Has Double-Booking Surgery Gone Too Far?

A few things the Defensive Patient can require of their hospital and physicians

On the Admission Form - If you don't want any patient care from students, interns, or residents, make a notation on the Admission Form and have your admitting physician write an order for same.

If you have a Personal Representative for Quality of Care (Patient Safety Advocate) who has full access to your inpatient record, make a notation on the Admission Form and have the admitting physician make a notation on your admitting orders. 

If you, your family or Personal Representative plans to video record patient encounters, make a notation on the Admission Form, have the admitting physician make a notation and notify the Vice President of Nursing.

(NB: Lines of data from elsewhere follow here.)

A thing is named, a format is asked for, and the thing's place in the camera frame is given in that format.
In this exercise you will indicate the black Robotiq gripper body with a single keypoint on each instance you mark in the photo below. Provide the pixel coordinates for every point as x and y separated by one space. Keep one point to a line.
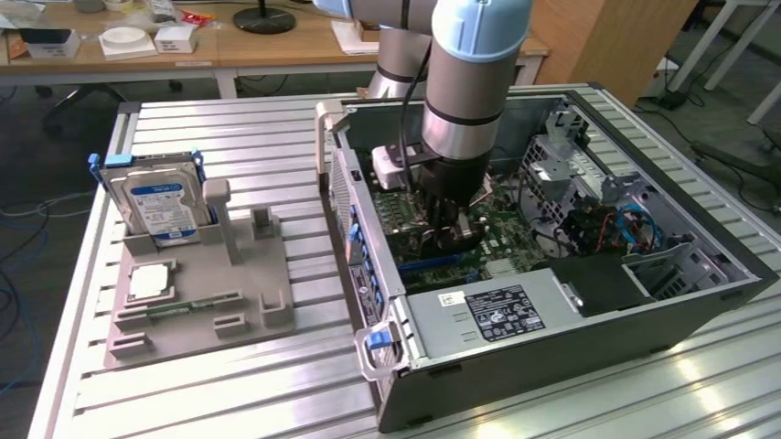
454 178

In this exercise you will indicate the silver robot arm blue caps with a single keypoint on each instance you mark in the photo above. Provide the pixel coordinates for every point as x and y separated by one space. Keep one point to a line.
470 68

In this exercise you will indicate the metal socket cover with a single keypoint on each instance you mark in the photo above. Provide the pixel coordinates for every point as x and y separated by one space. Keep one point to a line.
485 189

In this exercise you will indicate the green motherboard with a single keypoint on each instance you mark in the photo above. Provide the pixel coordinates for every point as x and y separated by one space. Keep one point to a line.
506 238

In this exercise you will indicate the blue expansion slot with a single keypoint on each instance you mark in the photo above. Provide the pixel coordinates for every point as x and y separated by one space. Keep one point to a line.
427 264

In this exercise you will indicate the silver metal drive cage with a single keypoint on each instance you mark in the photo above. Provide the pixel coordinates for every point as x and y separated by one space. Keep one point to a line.
549 178

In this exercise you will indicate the grey power supply unit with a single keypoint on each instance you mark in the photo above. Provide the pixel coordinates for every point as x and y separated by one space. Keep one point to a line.
439 329

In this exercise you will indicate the blue case latch tab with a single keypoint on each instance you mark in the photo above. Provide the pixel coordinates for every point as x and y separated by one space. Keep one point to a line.
376 341

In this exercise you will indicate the open black PC case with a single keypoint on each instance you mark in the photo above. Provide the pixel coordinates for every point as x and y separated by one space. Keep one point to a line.
549 366

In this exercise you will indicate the metal disk bay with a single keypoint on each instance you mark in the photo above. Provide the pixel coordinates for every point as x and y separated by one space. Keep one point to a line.
671 270

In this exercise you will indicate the white paper stack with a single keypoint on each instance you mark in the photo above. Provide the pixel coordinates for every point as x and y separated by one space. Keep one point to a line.
350 41

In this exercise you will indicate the brown cardboard box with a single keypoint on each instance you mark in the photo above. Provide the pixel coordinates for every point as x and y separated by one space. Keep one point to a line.
367 32

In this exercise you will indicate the wooden cabinet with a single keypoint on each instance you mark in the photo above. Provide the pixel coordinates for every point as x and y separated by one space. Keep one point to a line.
610 46

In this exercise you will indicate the black power adapter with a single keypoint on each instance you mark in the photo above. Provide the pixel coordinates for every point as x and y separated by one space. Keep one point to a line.
671 99

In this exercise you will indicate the wooden desk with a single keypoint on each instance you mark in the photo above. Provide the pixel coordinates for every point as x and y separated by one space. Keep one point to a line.
274 50

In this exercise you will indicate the grey plastic parts rack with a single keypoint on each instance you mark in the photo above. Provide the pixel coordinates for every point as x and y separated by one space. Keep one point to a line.
202 283

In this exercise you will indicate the green RAM stick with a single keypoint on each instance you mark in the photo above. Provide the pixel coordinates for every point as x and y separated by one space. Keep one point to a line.
183 307

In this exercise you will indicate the hard disk in blue carrier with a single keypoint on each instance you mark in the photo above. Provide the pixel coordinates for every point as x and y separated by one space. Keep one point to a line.
159 206

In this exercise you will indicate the black round lamp base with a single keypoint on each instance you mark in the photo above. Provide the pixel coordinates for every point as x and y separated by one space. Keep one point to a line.
262 23

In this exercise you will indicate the silver CPU chip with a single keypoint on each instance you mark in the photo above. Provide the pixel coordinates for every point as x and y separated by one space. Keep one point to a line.
149 281

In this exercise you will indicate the red packet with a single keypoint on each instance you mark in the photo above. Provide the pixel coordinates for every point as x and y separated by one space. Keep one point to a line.
198 19

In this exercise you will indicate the small white labelled box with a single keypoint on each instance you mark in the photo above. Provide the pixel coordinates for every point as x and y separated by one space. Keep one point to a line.
174 41

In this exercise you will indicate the white round dish block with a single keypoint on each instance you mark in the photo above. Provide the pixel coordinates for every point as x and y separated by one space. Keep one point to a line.
128 46

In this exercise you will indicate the grey cup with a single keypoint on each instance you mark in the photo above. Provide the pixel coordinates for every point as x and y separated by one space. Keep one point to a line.
89 5

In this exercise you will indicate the white box with black top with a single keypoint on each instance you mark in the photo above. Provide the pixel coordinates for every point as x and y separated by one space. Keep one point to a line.
52 48

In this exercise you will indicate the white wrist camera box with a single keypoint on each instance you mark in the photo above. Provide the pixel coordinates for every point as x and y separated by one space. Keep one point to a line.
390 169

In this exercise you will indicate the white table frame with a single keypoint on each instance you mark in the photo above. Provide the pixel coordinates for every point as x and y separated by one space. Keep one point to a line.
733 52

Insist upon 24/7 visiting hours. 

These precautions have become necessary now that statistics show that each patient will experience a medication at least once per day and there is about a 50% chance of being injured or worse during a hospitalization. The patient, their family, and their Personal Representative are using an assertive but not aggressive manner to deal with health care providers. 

Patients are becoming aware that receiving health care can be hazardous. They realize they need to be on defense to survive their health care, to not be intimidated by bullies, and to realize that they are there to receive an important, expensive service and not there to make friends. 

On the Informed Consent for Surgery - Make an entry to require only those surgeons you designate to be in the O.R. That the surgeon is to remain in the O.R. during the entire procedure, That the physician anesthesiologist is to remain in the O.R. during the entire procedure. Plus, that no students, interns, residents, manufacturers representatives or visitors are to be in the O.R. 

Add a caveat that additional physicians are authorized as needed in the event of an emergency. If you want your Personal Representative in the O.R. and PACU video recording outside the sterile field, make your wishes known well before the procedure. Insist upon a thorough explanation of the Informed Consent several days before the procedure. If the patient receives any push-back about any issue, an alternative physician and hospital should be considered.